▸ **What you need to do**:
Copy out all of the entries exactly as they appear.

▽

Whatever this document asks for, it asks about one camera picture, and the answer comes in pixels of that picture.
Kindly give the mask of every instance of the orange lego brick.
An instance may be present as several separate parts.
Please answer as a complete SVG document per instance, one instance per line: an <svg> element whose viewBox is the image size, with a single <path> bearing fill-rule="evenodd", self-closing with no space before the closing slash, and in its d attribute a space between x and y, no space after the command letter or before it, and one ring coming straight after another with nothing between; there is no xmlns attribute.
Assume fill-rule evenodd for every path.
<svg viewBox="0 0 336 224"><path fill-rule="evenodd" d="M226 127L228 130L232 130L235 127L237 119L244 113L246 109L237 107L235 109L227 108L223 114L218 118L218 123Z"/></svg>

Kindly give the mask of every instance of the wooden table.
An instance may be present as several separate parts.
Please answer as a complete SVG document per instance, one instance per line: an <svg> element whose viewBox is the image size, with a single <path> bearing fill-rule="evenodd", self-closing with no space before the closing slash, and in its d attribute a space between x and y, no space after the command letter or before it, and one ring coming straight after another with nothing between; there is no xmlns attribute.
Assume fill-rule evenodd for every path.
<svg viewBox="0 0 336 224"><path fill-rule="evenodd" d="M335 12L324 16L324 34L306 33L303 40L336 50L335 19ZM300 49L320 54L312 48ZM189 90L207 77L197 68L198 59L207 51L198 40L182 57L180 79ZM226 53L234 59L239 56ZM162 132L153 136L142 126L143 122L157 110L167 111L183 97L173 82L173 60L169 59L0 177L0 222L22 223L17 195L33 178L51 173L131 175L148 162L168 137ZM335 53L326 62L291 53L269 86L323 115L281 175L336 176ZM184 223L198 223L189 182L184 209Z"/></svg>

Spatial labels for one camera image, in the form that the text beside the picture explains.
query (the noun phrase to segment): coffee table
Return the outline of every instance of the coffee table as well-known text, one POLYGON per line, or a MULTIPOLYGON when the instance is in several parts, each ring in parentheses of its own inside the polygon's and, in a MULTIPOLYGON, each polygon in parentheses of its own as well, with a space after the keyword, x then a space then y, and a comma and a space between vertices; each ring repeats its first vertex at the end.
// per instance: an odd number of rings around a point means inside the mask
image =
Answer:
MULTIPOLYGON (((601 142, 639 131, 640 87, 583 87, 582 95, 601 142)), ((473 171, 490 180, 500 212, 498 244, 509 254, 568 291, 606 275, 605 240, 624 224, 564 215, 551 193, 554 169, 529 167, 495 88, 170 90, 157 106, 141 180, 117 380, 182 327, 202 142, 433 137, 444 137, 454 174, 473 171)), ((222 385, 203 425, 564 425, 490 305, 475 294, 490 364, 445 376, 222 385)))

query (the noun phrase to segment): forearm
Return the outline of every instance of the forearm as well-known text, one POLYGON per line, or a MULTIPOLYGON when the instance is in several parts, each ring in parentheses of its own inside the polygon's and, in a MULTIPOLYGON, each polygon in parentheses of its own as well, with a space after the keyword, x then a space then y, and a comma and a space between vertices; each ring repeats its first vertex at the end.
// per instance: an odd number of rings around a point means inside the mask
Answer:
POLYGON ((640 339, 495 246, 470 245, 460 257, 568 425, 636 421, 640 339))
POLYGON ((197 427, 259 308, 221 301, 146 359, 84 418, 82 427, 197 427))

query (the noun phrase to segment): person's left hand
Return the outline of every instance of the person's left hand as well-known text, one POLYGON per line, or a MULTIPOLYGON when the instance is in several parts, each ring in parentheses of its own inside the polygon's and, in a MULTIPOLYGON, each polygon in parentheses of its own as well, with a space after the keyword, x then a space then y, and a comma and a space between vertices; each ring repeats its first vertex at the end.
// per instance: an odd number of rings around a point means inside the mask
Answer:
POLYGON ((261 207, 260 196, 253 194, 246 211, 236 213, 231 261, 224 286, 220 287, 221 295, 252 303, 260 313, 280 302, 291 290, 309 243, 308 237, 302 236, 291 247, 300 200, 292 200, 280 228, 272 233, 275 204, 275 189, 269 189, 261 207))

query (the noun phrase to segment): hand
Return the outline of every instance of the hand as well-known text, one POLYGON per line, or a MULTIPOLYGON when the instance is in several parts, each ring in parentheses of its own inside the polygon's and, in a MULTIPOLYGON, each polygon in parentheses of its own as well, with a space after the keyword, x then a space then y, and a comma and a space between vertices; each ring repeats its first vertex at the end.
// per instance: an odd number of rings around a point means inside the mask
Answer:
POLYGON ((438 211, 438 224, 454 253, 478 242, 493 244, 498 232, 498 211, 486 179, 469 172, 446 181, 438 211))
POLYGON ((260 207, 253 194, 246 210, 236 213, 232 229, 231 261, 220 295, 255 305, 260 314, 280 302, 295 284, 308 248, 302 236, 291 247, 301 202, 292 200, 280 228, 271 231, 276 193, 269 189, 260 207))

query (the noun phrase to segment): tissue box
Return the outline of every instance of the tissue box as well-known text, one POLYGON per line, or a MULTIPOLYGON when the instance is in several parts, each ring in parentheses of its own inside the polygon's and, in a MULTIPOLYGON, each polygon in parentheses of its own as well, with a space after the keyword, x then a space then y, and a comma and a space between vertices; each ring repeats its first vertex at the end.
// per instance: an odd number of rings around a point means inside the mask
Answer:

△

▸ **Finished exercise**:
Whatever this document asks for, it asks about one camera picture, and the answer comes in pixels of that picture.
Kindly give the mask of every instance of the orange lego brick.
An instance may be present as several separate parts.
Please answer as a complete SVG document per instance, one instance per line: an <svg> element whose viewBox is the image size, with a single <path> bearing fill-rule="evenodd", self-closing with no space before the closing slash, and in its d attribute a space between x and y, no space after the command letter or before it, and one ring coming straight after another with nothing between; there is no xmlns attribute.
Assume fill-rule evenodd for every path.
<svg viewBox="0 0 336 224"><path fill-rule="evenodd" d="M226 127L228 130L232 130L235 127L237 119L244 113L246 109L237 107L235 109L227 108L223 114L218 118L218 123Z"/></svg>

Kindly give the mask of every instance of the wooden table.
An instance may be present as several separate parts.
Please answer as a complete SVG document per instance, one instance per line: an <svg> element whose viewBox is the image size, with a single <path> bearing fill-rule="evenodd", self-closing with no space before the closing slash, and in its d attribute a space between x and y, no space after the command letter or before it, and one ring coming straight after another with nothing between; there is no xmlns attribute.
Assume fill-rule evenodd for every path.
<svg viewBox="0 0 336 224"><path fill-rule="evenodd" d="M335 12L324 16L324 34L306 33L303 40L336 50L335 19ZM300 49L320 54L312 48ZM189 90L207 77L197 68L198 59L207 51L198 40L182 57L180 79ZM226 53L234 59L239 56ZM162 132L153 136L142 126L143 122L157 110L167 111L183 97L173 82L173 60L169 59L0 177L0 222L22 223L17 195L33 178L51 173L131 175L148 162L168 137ZM335 53L326 62L291 53L269 86L323 115L281 175L336 176ZM184 223L198 223L189 182L184 209Z"/></svg>

Spatial labels for one camera image, in the form that the text beside the picture explains.
query (the noun phrase to segment): coffee table
Return the outline of every instance of the coffee table as well-known text, one POLYGON per line, or a MULTIPOLYGON when the instance is in several parts, each ring in parentheses of its own inside the polygon's and, in a MULTIPOLYGON, each polygon in parentheses of its own as well, with a space after the keyword, x then a space then y, and a comma and a space between vertices; each ring repeats its first vertex at the end.
// per instance: an odd number of rings around a point means inside the mask
image =
Answer:
MULTIPOLYGON (((601 142, 639 131, 640 87, 583 87, 582 95, 601 142)), ((473 171, 490 180, 500 212, 498 244, 509 254, 568 291, 606 275, 605 240, 624 224, 564 215, 551 193, 554 169, 529 167, 495 88, 170 90, 157 106, 141 180, 117 380, 182 327, 202 142, 433 137, 444 137, 454 174, 473 171)), ((222 385, 203 425, 564 425, 490 305, 475 294, 490 364, 445 376, 222 385)))

query (the noun phrase to segment): forearm
Return the outline of every instance of the forearm as well-known text, one POLYGON per line, or a MULTIPOLYGON when the instance is in several parts, each ring in parentheses of its own inside the polygon's and, in a MULTIPOLYGON, each polygon in parentheses of its own as well, with a space after the keyword, x then a space then y, and a comma and a space between vertices; each ring repeats its first vertex at the end.
// per instance: an odd number of rings around a point means inside the mask
Answer:
POLYGON ((640 339, 495 246, 470 245, 460 257, 568 425, 636 421, 640 339))
POLYGON ((197 427, 259 308, 221 301, 146 359, 84 418, 82 427, 197 427))

query (the noun phrase to segment): person's left hand
Return the outline of every instance of the person's left hand as well-known text, one POLYGON per line, or a MULTIPOLYGON when the instance is in several parts, each ring in parentheses of its own inside the polygon's and, in a MULTIPOLYGON, each polygon in parentheses of its own as well, with a space after the keyword, x then a space then y, and a comma and a space between vertices; each ring repeats its first vertex at the end.
// per instance: an odd number of rings around a point means inside the mask
Answer:
POLYGON ((261 207, 260 196, 253 194, 246 211, 236 213, 231 261, 224 286, 220 287, 221 295, 252 303, 260 313, 280 302, 291 290, 309 243, 308 237, 302 236, 291 247, 300 200, 292 200, 280 228, 272 233, 275 204, 275 189, 269 189, 261 207))

query (the noun phrase to segment): hand
Return the outline of every instance of the hand as well-known text, one POLYGON per line, or a MULTIPOLYGON when the instance is in several parts, each ring in parentheses of its own inside the polygon's and, in a MULTIPOLYGON, each polygon in parentheses of its own as well, with a space after the keyword, x then a space then y, and a comma and a space between vertices; each ring repeats its first vertex at the end.
// per instance: an odd number of rings around a point means inside the mask
Answer:
POLYGON ((438 211, 438 224, 454 253, 478 242, 493 244, 498 232, 498 211, 486 179, 469 172, 446 181, 438 211))
POLYGON ((260 207, 253 194, 246 210, 236 213, 232 229, 231 261, 220 295, 255 305, 260 314, 280 302, 295 284, 308 248, 302 236, 291 247, 301 202, 292 200, 280 228, 271 231, 276 193, 269 189, 260 207))

query (the noun phrase to segment): tissue box
Return the outline of every instance of the tissue box as well-known text, one POLYGON per line, or a MULTIPOLYGON when the instance is in several parts, each ring in parentheses of its own inside the polygon's and, in a MULTIPOLYGON, each polygon in parentheses of its own as well, with a space after the keyword, x then a space then y, and a comma and a space between vertices; each ring repeats its first vertex at the end.
// per instance: an odd number of rings around a point means inside the mask
Answer:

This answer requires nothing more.